According to an accepted manuscript published in the American Journal of Roentgenology (AJR), an artificial intelligence (AI) system developed by Seoul, Korea-based Lunit identified improperly positioned endotracheal tube (ETTs) on chest radiographs obtained after ETT insertion, as well as on chest radiographs obtained from patients in the ICU at two institutions.
“Automated AI identification of improper ETT position on chest radiograph may allow earlier repositioning and thereby reduce complications,” writes corresponding author Eui Jin Hwang, MD, PhD, from the department of radiology at Korea’s Seoul National University Hospital.
Hwang and his coauthor’s retrospective AJR study included 539 chest radiographs obtained immediately after ETT insertion from Jan. 1, 2020, to March 31, 2020, in 505 patients (293 men, 212 women; mean age, 63 years) from institution A (sample A); 637 chest radiographs obtained from January 1, 2020 to January 3, 2020 in 304 patients (158 men, 147 women; mean age, 63 years) in the ICU (with or without an ETT) from institution A (sample B); and 546 chest radiographs obtained from Jan. 1, 2020, to Jan. 20, 2020, in 83 patients (54 men, 29 women; mean age, 70 years) in the ICU (with or without an ETT) from institution B (sample C).
Lunit’s commercial deep learning-based AI system was used to identify ETT presence and measure ETT tip-to-carina distance (TCD). Reference standard for proper ETT position was TCD between 3 cm and 7 cm, determined by human readers. Critical ETT position was separately defined as ETT tip below the carina or TCD less than or equal to 1 cm.
Ultimately, in three patient samples from two different institutions, an AI system identified ETT presence with sensitivity of 99.2%-100%; and specificity of 94.5%-98.7%, improper ETT position with sensitivity of 72.5%-83.7% and specificity of 92%–100%, and critical ETT position with sensitivity of 100% in all samples and specificity of 96.7%-100%.

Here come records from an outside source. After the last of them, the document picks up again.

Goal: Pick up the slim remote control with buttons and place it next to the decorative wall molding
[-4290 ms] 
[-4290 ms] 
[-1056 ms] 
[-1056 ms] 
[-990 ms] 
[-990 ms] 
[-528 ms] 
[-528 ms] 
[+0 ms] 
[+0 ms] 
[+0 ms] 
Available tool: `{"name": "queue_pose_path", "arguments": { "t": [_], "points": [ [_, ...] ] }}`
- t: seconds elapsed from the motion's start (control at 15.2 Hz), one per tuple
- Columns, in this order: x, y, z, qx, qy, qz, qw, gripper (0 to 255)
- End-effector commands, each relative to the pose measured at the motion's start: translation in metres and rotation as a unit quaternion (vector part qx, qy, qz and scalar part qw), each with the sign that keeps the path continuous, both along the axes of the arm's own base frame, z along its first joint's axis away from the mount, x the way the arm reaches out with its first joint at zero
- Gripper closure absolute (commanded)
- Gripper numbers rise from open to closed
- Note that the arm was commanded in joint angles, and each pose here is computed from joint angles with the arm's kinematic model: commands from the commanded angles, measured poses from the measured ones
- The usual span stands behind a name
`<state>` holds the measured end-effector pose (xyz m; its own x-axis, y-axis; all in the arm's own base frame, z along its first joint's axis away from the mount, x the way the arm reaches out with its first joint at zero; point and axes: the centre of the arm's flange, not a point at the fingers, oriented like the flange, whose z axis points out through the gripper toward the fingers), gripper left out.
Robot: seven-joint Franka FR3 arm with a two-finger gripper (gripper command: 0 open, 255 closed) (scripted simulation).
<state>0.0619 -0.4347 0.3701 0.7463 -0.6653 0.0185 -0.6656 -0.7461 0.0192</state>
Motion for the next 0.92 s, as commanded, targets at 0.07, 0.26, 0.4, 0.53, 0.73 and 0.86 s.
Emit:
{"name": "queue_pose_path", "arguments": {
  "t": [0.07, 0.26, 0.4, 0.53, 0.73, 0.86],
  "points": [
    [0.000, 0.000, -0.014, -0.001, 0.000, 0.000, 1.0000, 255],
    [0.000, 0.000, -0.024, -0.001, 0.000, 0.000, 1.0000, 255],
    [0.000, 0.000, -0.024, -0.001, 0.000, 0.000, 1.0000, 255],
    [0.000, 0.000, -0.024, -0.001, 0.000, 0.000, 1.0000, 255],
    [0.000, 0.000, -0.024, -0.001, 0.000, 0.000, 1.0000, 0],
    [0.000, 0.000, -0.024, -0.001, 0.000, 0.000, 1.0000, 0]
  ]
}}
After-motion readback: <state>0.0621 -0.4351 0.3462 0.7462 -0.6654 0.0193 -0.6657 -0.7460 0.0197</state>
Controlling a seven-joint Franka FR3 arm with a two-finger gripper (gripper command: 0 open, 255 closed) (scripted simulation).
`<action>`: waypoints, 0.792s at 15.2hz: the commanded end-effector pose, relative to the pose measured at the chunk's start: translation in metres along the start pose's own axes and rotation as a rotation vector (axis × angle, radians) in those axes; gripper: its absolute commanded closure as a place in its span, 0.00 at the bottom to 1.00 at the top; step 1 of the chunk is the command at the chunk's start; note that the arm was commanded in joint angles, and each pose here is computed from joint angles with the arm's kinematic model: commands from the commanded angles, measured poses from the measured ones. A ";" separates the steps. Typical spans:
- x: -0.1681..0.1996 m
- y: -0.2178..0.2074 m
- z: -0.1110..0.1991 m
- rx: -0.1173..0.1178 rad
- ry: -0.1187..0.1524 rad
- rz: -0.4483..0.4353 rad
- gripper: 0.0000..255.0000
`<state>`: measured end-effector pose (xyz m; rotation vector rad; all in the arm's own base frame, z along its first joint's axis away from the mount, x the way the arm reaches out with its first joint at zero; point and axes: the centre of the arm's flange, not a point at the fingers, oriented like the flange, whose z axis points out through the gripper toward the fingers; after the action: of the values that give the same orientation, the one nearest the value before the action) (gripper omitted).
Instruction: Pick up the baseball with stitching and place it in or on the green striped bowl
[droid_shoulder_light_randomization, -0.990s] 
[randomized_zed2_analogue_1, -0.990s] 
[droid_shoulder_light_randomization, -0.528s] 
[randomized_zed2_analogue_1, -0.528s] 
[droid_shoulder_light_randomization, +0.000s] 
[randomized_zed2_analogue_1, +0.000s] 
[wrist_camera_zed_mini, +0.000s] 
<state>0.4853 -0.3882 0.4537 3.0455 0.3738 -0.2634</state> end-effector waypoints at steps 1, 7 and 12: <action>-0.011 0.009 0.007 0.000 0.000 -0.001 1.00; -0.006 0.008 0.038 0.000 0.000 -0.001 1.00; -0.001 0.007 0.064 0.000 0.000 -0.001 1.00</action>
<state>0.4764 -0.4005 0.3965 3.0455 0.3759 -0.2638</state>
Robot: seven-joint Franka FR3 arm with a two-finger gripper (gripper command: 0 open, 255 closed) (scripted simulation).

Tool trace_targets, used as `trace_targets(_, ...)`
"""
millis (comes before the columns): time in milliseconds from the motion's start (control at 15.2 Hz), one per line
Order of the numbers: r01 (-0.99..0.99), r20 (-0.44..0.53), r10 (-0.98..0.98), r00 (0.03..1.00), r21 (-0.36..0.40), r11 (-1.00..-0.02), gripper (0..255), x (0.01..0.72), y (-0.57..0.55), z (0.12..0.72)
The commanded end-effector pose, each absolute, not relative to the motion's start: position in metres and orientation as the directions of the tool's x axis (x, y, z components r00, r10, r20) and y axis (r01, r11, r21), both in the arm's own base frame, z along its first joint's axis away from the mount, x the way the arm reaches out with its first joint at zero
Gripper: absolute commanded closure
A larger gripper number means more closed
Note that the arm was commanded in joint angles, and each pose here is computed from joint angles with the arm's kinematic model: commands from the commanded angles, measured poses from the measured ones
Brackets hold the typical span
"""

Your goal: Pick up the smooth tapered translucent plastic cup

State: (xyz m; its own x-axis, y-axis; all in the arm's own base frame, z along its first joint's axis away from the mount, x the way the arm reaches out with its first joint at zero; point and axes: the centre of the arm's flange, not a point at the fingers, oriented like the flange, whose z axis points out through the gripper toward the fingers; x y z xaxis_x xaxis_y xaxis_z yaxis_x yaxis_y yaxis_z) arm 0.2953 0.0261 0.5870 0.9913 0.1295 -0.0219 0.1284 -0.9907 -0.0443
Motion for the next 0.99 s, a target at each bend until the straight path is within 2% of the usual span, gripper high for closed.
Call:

Featured image: Left: Chest radiograph from 80-year-old patient in sample A. AI identified endotracheal tube (ETT) with probability score of 0.98, and properly localized tip of ETT (solid arrow). AI also identified tracheal carina with probability score of 0.99 and properly localized carina (open arrow). Based on pixel spacing information in DICOM data header, AI automatically measured absolute distance between ETT tip and tracheal carina (tip-to-carina distance, TCD) as 4.3 cm. AI also measured distance between ETT tip and carina along radiograph’s vertical axis of (y-axis tip-to-carina difference, TCDy) as 4.0 cm, indicating that ETT tip is located 4.0 cm above carina. ETT is in proper position based on TCD. Right: Chest radiograph from 77-year-old patient in sample A. ETT is in critical position, with tip located below tracheal carina. AI-derived TCD was 2.5 cm. AI-derived TCDy was -1.4 cm, indicating that ETT tip is located 1.4 cm below carina.